> _Information provided_:
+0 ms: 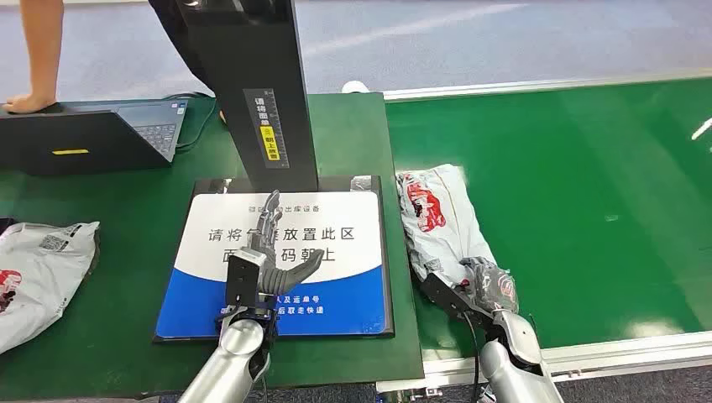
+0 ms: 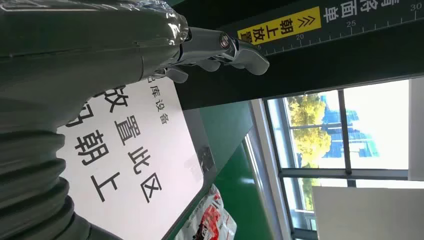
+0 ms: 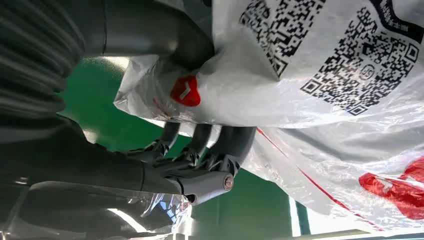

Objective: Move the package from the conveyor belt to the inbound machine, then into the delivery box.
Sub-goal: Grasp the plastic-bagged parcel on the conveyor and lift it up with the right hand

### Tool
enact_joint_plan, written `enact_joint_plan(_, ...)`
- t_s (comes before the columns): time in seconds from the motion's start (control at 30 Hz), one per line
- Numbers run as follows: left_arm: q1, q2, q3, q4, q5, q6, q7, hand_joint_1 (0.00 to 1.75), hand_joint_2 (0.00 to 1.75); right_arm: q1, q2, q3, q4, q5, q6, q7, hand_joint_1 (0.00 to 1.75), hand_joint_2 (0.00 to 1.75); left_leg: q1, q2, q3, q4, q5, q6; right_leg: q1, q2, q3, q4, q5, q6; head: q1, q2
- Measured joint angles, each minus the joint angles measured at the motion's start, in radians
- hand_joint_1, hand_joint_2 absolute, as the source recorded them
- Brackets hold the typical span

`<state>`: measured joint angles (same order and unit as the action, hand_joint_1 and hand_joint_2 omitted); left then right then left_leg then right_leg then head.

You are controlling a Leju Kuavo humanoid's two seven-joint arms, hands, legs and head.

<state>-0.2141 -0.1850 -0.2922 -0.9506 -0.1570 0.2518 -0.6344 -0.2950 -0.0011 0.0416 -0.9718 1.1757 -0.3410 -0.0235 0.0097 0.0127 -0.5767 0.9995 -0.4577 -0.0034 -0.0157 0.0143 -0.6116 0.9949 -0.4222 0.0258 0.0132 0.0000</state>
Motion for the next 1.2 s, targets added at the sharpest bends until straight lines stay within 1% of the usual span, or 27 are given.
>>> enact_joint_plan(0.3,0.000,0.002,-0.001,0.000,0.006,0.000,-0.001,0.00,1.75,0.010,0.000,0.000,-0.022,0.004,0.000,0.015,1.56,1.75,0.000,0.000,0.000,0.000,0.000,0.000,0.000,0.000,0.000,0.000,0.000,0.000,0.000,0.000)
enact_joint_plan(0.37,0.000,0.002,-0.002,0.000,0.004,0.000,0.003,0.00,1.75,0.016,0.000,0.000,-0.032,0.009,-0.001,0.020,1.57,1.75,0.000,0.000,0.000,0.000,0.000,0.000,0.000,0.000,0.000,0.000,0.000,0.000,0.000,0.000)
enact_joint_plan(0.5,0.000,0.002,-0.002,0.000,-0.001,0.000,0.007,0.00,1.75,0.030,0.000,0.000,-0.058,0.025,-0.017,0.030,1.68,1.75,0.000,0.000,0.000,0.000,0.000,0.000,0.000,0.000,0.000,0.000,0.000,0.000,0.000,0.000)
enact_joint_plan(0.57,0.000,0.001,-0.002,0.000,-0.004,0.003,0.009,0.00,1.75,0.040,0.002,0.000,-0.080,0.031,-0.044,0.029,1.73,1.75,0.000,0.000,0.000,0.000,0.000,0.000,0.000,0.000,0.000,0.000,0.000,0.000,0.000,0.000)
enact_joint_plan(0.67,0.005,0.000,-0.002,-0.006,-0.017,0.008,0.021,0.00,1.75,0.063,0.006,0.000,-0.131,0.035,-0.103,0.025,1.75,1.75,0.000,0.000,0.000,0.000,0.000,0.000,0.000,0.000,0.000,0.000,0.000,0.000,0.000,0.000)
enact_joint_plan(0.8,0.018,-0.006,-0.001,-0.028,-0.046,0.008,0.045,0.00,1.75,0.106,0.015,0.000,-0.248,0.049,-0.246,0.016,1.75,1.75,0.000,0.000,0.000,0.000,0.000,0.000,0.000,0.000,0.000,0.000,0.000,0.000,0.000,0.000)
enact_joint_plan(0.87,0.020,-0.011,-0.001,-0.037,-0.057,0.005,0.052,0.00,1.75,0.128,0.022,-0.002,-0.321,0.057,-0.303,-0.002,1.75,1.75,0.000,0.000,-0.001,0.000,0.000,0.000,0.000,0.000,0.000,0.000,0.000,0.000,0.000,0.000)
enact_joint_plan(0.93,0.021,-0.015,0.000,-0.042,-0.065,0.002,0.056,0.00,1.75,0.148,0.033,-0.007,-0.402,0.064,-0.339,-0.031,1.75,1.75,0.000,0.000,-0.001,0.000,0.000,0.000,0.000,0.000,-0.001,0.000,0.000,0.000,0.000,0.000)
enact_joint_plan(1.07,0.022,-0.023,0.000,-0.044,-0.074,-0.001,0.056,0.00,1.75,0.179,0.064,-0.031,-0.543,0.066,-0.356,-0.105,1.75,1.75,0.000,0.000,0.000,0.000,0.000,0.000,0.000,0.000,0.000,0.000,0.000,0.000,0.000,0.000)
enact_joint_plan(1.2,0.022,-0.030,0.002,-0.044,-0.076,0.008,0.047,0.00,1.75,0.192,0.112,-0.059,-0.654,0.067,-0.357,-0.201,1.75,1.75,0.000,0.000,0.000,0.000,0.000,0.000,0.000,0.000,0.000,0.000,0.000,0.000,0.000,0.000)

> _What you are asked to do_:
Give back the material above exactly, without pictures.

> _Output of the exercise_:
+0 ms: 
+0 ms: 
+0 ms: 

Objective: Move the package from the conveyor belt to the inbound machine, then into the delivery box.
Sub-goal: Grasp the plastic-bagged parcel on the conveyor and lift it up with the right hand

### Tool
enact_joint_plan, written `enact_joint_plan(_, ...)`
- t_s (comes before the columns): time in seconds from the motion's start (control at 30 Hz), one per line
- Numbers run as follows: left_arm: q1, q2, q3, q4, q5, q6, q7, hand_joint_1 (0.00 to 1.75), hand_joint_2 (0.00 to 1.75); right_arm: q1, q2, q3, q4, q5, q6, q7, hand_joint_1 (0.00 to 1.75), hand_joint_2 (0.00 to 1.75); left_leg: q1, q2, q3, q4, q5, q6; right_leg: q1, q2, q3, q4, q5, q6; head: q1, q2
- Measured joint angles, each minus the joint angles measured at the motion's start, in radians
- hand_joint_1, hand_joint_2 absolute, as the source recorded them
- Brackets hold the typical span

`<state>`: measured joint angles (same order and unit as the action, hand_joint_1 and hand_joint_2 omitted); left then right then left_leg then right_leg then head.

You are controlling a Leju Kuavo humanoid's two seven-joint arms, hands, legs and head.

<state>-0.2141 -0.1850 -0.2922 -0.9506 -0.1570 0.2518 -0.6344 -0.2950 -0.0011 0.0416 -0.9718 1.1757 -0.3410 -0.0235 0.0097 0.0127 -0.5767 0.9995 -0.4577 -0.0034 -0.0157 0.0143 -0.6116 0.9949 -0.4222 0.0258 0.0132 0.0000</state>
Motion for the next 1.2 s, targets added at the sharpest bends until straight lines stay within 1% of the usual span, or 27 are given.
>>> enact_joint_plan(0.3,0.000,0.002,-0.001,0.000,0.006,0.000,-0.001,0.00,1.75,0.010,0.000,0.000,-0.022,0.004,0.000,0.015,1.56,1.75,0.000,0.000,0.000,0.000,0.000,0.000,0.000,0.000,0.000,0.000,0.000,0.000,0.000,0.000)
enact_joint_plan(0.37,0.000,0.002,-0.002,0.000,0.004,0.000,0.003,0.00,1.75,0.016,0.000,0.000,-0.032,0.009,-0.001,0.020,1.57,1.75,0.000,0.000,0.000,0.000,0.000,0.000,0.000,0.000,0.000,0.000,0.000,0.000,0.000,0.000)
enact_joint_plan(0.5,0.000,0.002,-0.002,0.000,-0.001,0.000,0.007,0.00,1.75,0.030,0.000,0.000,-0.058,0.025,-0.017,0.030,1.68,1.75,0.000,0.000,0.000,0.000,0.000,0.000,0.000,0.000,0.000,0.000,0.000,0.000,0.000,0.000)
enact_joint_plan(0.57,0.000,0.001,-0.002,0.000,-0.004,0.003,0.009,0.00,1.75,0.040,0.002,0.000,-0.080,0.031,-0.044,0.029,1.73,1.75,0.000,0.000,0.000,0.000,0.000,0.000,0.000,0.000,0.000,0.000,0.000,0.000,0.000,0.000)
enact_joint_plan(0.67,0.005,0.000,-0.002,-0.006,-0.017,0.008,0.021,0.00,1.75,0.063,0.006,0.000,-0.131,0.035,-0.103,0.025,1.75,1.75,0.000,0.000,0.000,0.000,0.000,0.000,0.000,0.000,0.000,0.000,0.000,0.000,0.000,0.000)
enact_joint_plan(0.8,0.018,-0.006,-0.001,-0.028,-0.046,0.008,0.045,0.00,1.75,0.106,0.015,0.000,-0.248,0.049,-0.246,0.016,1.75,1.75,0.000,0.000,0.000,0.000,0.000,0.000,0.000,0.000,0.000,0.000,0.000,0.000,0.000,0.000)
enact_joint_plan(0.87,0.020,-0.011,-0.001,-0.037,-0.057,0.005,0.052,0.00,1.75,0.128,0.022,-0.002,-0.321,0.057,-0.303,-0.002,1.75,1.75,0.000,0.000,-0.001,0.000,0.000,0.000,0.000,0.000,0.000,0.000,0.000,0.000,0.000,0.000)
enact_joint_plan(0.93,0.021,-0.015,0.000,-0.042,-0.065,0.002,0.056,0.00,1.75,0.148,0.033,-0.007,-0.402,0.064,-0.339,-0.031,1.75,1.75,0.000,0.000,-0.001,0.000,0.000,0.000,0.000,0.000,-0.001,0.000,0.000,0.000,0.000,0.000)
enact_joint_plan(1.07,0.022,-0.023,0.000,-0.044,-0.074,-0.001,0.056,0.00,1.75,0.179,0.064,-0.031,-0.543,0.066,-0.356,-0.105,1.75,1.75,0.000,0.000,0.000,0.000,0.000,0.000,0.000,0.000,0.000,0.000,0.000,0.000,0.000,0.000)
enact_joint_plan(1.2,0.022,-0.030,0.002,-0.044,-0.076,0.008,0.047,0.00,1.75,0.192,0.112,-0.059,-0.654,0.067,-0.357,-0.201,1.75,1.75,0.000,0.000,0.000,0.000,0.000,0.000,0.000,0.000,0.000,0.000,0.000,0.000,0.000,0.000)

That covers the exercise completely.